Technical Description
For our project, we will use data on global tourism and related variables and indicators to study the effect tourism has on countries around the world. The main tourism-specific data that we will be using comes from the United Nations World Tourism Organization (UNWTO). We will draw data from their “Tourism Statistics Database”, from which we will use five tables containing tourism indicators for each country. The tables have data for Inbound Tourism, Domestic Tourism, Outbound Tourism, Tourism Industries, and Employment. Inbound, Domestic, and Outbound Tourism tables have data on arrivals, accommodation, expenditure, and departures. We will focus on inbound arrivals and employment. The data provides indicators by country, with values (in thousands) for each indicator from 1995-2022. Countries are listed in the same column as the indicators, with the same indicators for each country following in the rows after the country name. Therefore, to make this data useful for graphing, we will need to do quite a bit of engineering to organize indicators. The data is collected yearly from countries by the UNWTO, with the most recent data update taking place October 2023. However, our data is yearly and thus only goes until 2022, since the full data for 2023 is not yet available. Further, the data requires that each individual country accurately and routinely tracks tourism data and then reports it to the United Nations, and thus there is a large amount of missing data for many countries, especially in earlier years. In fact, the UN did not outline their International Recommendations for Tourism Statistics (IRTS 2008) until 2008, and the World Tourism Organization only became an agency of the UN in 2004, so data was not as regulated before these years.
To study the effects that tourism has on the economy, climate, and happiness, we will use supplemental data. For economic factors, we will study employment from the UNWTO data, and will also use data from the International Monetary Fund (IMF) to analyze the relationship between tourism and GDP. The data is a simple table where rows are countries, columns are the years from 1980 to 2028, with data from 2023 to 2028 being projected values.The values in the table represent actual GDP values for each country and year. The data comes from the IMF’s World Economic Outlook report, which is updated yearly.

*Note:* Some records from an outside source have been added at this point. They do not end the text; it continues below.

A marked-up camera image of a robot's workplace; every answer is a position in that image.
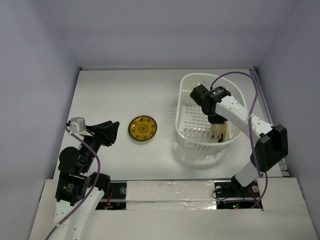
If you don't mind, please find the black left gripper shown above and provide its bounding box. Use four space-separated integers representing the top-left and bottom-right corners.
80 119 120 171

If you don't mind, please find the cream plate with flower print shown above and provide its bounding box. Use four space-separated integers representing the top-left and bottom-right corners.
210 124 224 143

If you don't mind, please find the yellow patterned plate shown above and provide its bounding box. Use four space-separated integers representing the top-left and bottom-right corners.
128 115 158 142

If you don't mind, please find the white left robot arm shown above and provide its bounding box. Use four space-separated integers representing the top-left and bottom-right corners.
46 117 120 240

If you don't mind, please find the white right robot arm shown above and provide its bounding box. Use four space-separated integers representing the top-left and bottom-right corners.
190 84 289 196

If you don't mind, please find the white plastic dish rack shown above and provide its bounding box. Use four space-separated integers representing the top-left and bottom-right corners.
175 73 243 152

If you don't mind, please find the white foam strip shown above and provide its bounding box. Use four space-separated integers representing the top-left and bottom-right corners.
125 180 217 211

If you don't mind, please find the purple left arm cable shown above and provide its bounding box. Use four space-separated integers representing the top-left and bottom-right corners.
44 122 103 240

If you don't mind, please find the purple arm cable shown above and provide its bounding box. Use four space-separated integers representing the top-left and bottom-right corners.
210 71 270 209
44 122 103 240

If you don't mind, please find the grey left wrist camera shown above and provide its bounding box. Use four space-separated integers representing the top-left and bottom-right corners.
69 117 87 135

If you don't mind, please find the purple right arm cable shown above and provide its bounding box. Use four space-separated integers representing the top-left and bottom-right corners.
210 71 270 209

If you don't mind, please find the aluminium rail at right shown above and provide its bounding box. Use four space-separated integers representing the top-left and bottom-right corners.
249 67 291 178

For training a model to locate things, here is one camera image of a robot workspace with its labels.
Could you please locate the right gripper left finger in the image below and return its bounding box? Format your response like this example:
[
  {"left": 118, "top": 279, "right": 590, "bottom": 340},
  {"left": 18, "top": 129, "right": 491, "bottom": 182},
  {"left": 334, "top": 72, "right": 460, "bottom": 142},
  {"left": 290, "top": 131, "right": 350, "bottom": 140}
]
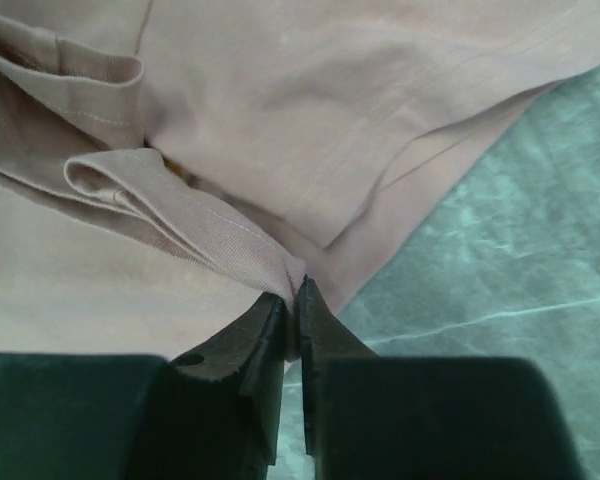
[{"left": 0, "top": 294, "right": 286, "bottom": 479}]

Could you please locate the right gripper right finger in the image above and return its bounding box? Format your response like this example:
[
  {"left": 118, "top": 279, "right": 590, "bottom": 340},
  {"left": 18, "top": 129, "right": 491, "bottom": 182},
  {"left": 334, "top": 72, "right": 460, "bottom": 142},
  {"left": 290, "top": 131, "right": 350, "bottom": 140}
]
[{"left": 297, "top": 279, "right": 584, "bottom": 479}]

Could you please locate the pink printed t shirt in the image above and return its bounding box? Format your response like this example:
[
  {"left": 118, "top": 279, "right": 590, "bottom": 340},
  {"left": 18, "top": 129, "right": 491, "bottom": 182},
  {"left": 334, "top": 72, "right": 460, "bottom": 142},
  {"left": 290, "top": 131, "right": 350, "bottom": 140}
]
[{"left": 0, "top": 1, "right": 600, "bottom": 357}]

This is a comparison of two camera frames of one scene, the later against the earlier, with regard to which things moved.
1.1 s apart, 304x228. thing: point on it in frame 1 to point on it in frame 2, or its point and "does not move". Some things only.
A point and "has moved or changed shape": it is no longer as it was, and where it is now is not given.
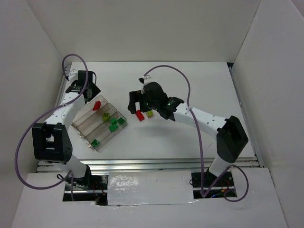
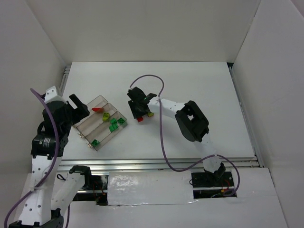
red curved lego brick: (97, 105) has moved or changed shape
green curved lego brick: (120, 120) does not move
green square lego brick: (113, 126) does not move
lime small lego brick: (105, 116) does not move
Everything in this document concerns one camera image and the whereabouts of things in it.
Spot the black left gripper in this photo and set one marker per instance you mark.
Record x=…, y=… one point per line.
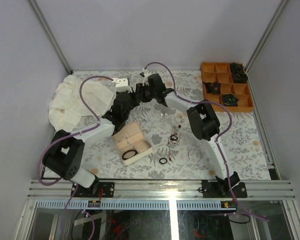
x=133, y=97

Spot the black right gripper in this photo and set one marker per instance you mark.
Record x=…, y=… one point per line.
x=147, y=86

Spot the beige jewelry box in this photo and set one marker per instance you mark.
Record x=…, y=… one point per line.
x=131, y=136

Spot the black bangle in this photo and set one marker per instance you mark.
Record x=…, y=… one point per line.
x=129, y=154

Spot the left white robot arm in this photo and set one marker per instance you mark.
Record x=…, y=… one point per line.
x=64, y=155

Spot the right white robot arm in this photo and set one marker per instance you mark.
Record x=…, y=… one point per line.
x=202, y=118

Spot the black flower orange dots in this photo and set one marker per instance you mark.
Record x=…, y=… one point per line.
x=212, y=87

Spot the orange wooden divided tray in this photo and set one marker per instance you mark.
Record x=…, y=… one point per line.
x=220, y=72

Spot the floral patterned tablecloth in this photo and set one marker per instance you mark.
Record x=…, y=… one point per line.
x=190, y=158

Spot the white crumpled cloth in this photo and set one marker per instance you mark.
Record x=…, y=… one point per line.
x=68, y=107

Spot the black flower green swirls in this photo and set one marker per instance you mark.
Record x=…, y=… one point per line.
x=229, y=100

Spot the black fabric flower top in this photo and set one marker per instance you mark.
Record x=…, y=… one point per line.
x=236, y=67

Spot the black fabric flower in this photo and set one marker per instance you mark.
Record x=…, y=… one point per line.
x=239, y=77
x=236, y=67

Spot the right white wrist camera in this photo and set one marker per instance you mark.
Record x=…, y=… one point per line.
x=145, y=74

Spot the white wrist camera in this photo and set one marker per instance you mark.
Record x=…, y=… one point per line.
x=145, y=74
x=122, y=85

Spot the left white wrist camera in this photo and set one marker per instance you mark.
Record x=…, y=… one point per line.
x=122, y=85

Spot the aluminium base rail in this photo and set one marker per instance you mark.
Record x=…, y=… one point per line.
x=156, y=195

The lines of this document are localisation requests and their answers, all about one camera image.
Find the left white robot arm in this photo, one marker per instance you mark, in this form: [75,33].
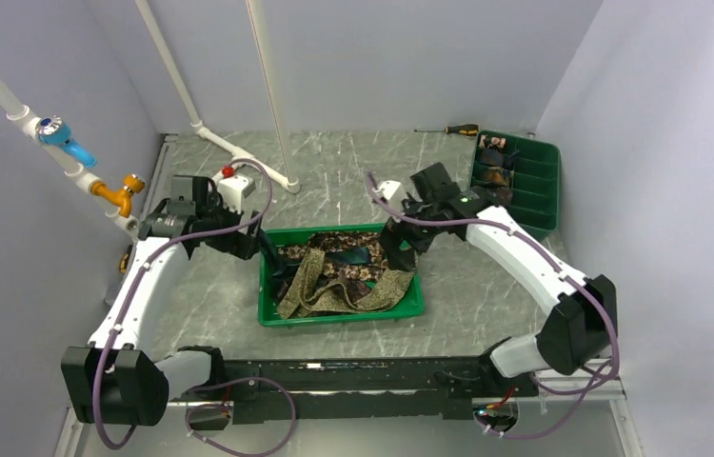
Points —
[114,370]

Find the rolled ties in organizer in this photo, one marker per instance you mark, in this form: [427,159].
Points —
[494,168]

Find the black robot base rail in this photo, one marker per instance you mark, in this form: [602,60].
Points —
[450,387]

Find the brown floral tie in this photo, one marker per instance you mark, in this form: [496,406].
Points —
[329,241]

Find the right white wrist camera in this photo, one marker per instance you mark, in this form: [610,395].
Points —
[392,193]

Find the green tray of ties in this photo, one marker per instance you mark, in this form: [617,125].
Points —
[272,290]

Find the orange brass tap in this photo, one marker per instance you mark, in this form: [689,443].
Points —
[120,198]

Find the green compartment organizer box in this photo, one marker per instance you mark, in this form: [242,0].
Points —
[536,204]

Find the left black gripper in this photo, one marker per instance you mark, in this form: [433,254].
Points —
[244,244]

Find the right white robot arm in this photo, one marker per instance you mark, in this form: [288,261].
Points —
[580,311]

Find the orange handled screwdriver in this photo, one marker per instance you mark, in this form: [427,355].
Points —
[466,130]

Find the white pvc pipe frame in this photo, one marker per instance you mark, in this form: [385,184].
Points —
[26,121]

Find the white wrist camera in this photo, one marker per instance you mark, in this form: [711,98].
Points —
[233,187]
[392,193]

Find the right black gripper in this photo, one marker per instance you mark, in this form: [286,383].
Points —
[392,233]

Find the olive gold patterned tie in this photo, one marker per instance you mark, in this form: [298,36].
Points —
[340,294]

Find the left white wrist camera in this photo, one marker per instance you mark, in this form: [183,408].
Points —
[233,187]

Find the yellow black tool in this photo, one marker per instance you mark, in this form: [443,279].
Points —
[124,260]

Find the aluminium frame rail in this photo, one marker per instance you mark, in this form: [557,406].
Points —
[590,382]

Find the white vertical pole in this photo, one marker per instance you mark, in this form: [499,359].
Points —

The data mapper from which we are pulling data only includes some indicators from the entire report. Data is collected as accurately as possible by IMF employees, and historical data is updated as more information becomes available. Though the employees of IMF gather data as meticulously as possible, of course there are still gaps. Similarly to tourism data, much of the data is missing in earlier years. Our downloaded data was updated October 2023.
Our climate data also comes from the International Monetary Fund, from their Climate Change Dashboard, which offers global data on many climate change indicators. We will be studying Climate-related Disasters data. This data is organized similarly to the GDP data, with rows being for countries and columns for years 1980-2022. The values in the table indicate the number of climate-related disasters that occurred in each country for each year. Each country has multiple rows, since for each there is a row for drought, temperature, flood, wildfire, storm, landslide, and total. The data was last updated in April 2023, but data is updated when there is availability of new indicators or methodology, which does not have a set schedule. Again, similar to GDP, data is collected and released by IMF employees to the best of their ability.

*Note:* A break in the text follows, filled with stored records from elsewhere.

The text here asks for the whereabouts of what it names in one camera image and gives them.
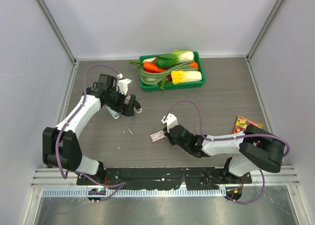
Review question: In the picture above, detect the green bok choy toy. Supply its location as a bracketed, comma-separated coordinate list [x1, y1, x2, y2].
[153, 50, 194, 68]

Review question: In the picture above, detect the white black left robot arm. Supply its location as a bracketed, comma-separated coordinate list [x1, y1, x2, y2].
[42, 74, 142, 185]

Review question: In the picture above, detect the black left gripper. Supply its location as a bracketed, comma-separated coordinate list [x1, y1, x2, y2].
[105, 87, 135, 116]

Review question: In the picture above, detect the green plastic tray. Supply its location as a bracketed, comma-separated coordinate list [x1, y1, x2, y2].
[129, 50, 206, 92]

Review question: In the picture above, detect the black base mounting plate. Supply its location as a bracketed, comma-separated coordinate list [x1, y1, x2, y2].
[77, 167, 252, 191]

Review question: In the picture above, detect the Fox's candy bag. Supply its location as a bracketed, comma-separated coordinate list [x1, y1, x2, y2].
[233, 115, 263, 133]

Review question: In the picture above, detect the orange carrot toy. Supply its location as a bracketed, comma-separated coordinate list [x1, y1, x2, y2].
[143, 62, 167, 73]

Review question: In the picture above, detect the white cable duct rail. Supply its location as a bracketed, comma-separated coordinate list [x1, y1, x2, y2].
[42, 187, 226, 199]

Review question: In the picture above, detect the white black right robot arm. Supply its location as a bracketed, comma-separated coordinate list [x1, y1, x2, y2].
[163, 125, 289, 183]

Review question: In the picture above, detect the red white staple box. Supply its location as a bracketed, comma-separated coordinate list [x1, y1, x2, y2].
[150, 131, 165, 142]

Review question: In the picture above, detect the yellow napa cabbage toy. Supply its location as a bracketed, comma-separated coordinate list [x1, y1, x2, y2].
[171, 70, 202, 85]

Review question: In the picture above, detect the green long beans toy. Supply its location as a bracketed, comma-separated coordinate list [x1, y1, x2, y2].
[128, 61, 201, 90]

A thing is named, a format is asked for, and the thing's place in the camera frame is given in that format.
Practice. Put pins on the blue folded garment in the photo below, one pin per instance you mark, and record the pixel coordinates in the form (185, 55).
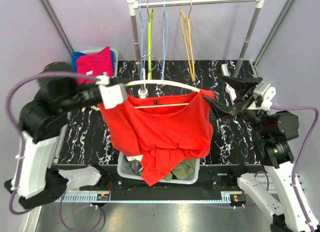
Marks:
(75, 55)

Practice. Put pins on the yellow hanger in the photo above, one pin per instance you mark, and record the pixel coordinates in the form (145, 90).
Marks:
(186, 33)

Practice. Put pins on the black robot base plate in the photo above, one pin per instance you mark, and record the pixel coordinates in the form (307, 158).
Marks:
(214, 185)

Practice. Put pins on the pink folded garment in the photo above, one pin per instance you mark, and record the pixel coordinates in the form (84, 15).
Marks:
(96, 64)

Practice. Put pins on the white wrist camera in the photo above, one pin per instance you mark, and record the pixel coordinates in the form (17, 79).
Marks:
(112, 91)
(263, 95)

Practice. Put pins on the metal clothes rack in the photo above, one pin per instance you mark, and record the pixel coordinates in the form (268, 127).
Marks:
(133, 5)

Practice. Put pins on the neon green hanger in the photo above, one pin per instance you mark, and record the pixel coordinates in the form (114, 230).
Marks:
(150, 34)

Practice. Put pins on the blue-grey tank top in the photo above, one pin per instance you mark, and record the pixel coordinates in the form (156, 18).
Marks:
(136, 167)

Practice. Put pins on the white laundry basket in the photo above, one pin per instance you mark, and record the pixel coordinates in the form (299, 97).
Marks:
(125, 171)
(114, 57)

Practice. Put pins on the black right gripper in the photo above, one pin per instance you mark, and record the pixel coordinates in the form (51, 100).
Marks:
(241, 103)

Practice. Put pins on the red tank top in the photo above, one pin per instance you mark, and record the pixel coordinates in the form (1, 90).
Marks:
(164, 130)

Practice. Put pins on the white back laundry basket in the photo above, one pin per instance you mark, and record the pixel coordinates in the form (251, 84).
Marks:
(114, 57)

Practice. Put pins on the light blue wire hanger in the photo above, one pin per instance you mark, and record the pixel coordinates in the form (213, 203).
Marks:
(164, 42)

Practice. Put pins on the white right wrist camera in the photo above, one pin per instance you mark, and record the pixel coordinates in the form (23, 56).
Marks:
(263, 95)

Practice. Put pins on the white front laundry basket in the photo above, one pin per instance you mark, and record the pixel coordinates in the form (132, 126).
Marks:
(125, 171)

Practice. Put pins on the empty light blue hanger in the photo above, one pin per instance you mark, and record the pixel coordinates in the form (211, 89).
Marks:
(143, 21)

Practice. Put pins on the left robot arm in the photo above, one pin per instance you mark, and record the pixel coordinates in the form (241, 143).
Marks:
(35, 182)

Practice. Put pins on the white pink garment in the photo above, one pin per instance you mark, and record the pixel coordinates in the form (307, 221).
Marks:
(137, 158)

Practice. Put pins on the olive green tank top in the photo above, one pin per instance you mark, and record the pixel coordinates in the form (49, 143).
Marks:
(182, 170)

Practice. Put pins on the cream white hanger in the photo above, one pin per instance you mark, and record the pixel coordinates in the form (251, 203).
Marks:
(161, 82)

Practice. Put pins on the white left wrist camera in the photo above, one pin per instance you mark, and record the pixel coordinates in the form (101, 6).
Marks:
(112, 91)

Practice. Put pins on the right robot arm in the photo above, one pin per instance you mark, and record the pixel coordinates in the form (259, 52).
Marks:
(291, 212)

Finally, we will use happiness data from the World Happiness Report, which gathers data from the Gallup World Poll surveys from 2020 to 2022. Unfortunately, the average sample size from the poll is 1,000 people per country, and thus the data is far from conclusive. However, the data offers multiple “happiness indicators” from the poll for any participating countries. Some examples are Social support data, a Healthy Life score, a value for “Freedom to make life choices”, and more. Data is quantitative, using an average score from the Gallup poll. The report has been released most years since 2012, but we will focus on the most recent report, with data from the 2023 Gallup poll.
For all data, we will download excel or csv files and read them as data frames. The indicator data (economy, climate, happiness) will not need much engineering beyond missing values. UNWTO data will need to be pivoted. Then, data will be joined by country name to conduct our analysis and create graphs.